Can You Change Your Metabolism?

Athletes of Different ages high five | At what age does metabolism slow down

The message is clear: If you want to keep your metabolism humming along as you age, keep moving! Maintain a formal exercise program, and, if possible, take up active hobbies as well. The more you move in the gym and out of it, the faster your metabolism hums along. So fall in love with moving early, and keep it up for life.

Perhaps the best way to stoke the metabolic fire is with strength training, which can help combat age-related muscle loss which can then be associated with metabolic slowdown. Next up in importance is cardiovascular activity, which helps burn fat and gives your metabolism a daily kick. Finally, if you can get to it, increase your NEAT with daily walks and physical hobbies like gardening.

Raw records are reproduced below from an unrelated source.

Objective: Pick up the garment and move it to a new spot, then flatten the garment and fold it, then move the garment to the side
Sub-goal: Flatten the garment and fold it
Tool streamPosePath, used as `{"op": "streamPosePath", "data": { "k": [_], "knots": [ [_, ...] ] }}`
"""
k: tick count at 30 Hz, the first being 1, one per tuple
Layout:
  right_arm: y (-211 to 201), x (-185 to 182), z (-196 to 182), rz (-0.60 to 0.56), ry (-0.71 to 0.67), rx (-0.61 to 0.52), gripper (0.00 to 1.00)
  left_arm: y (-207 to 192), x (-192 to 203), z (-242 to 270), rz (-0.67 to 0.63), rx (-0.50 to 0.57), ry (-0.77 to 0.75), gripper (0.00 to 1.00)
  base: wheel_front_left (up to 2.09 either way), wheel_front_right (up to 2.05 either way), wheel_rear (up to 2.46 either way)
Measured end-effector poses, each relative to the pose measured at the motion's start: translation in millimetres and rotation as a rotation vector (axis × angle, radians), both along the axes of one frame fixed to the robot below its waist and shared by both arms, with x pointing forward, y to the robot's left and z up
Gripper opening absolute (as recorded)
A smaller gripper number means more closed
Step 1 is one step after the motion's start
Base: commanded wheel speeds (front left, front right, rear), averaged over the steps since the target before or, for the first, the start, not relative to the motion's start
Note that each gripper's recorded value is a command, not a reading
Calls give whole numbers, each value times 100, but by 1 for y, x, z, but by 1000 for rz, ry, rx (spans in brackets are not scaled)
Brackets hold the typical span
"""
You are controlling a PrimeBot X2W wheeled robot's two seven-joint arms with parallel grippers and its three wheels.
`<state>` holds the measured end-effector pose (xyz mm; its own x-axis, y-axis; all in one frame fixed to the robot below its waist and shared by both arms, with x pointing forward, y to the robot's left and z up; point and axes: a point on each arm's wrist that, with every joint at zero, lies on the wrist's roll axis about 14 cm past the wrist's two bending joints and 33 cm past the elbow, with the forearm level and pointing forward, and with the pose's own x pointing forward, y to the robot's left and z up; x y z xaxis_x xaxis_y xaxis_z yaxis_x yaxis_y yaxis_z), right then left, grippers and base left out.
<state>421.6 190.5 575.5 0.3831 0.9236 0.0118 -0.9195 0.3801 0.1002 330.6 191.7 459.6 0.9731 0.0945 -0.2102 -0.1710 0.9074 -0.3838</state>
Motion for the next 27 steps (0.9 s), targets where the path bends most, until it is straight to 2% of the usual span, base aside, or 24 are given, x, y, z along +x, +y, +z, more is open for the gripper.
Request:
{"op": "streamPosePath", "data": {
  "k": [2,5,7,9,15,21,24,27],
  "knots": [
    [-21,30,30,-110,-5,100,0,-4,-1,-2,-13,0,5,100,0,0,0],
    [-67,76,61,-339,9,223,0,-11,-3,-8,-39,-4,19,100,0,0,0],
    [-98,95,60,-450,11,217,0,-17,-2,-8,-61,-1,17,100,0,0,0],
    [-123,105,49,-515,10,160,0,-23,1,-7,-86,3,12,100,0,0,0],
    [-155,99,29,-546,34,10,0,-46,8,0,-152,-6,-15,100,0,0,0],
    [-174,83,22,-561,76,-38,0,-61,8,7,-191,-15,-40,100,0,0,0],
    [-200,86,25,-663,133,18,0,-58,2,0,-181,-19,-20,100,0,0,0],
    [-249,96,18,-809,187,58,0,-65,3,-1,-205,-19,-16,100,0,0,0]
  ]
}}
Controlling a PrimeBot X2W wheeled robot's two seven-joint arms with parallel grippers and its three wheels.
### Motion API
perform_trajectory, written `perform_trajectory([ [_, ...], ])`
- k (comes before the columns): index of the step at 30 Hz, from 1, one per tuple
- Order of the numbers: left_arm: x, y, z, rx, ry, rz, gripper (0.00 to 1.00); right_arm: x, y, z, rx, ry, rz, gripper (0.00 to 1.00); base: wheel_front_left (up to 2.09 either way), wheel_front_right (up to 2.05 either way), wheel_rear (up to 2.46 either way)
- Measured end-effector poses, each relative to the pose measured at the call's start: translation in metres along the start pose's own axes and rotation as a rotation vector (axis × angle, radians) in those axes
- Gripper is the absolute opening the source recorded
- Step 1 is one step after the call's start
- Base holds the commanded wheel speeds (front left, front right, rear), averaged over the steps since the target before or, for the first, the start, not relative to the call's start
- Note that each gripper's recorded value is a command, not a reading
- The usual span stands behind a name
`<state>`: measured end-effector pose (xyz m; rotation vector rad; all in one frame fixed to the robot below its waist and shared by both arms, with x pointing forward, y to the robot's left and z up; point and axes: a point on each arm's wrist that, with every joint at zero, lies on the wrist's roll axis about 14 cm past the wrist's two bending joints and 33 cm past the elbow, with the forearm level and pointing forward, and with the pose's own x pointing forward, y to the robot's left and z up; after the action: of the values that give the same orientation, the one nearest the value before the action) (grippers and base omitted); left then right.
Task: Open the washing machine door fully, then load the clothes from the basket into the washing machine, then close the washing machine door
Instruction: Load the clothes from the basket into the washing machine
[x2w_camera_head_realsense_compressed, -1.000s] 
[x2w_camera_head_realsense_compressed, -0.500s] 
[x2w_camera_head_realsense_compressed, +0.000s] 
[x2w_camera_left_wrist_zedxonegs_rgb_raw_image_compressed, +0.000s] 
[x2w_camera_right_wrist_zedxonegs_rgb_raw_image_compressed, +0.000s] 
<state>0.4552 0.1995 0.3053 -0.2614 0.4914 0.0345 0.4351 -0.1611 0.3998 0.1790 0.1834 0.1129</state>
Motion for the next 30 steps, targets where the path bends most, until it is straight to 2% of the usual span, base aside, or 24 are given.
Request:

You can also (minimally) increase the thermic effect of food by consuming protein-rich foods. Animal products and high-protein vegetarian sources like black beans require more energy to digest than carbohydrates and fats, which require much less. So emphasize protein in your diet for an additional metabolic boost.

While we are still exploring the factors that cause your body to burn slightly fewer calories as you age, you can potentially mitigate this slowdown with the right exercise program. A slow metabolism in your later years isn’t inevitable — but it’s up to you to prevent it.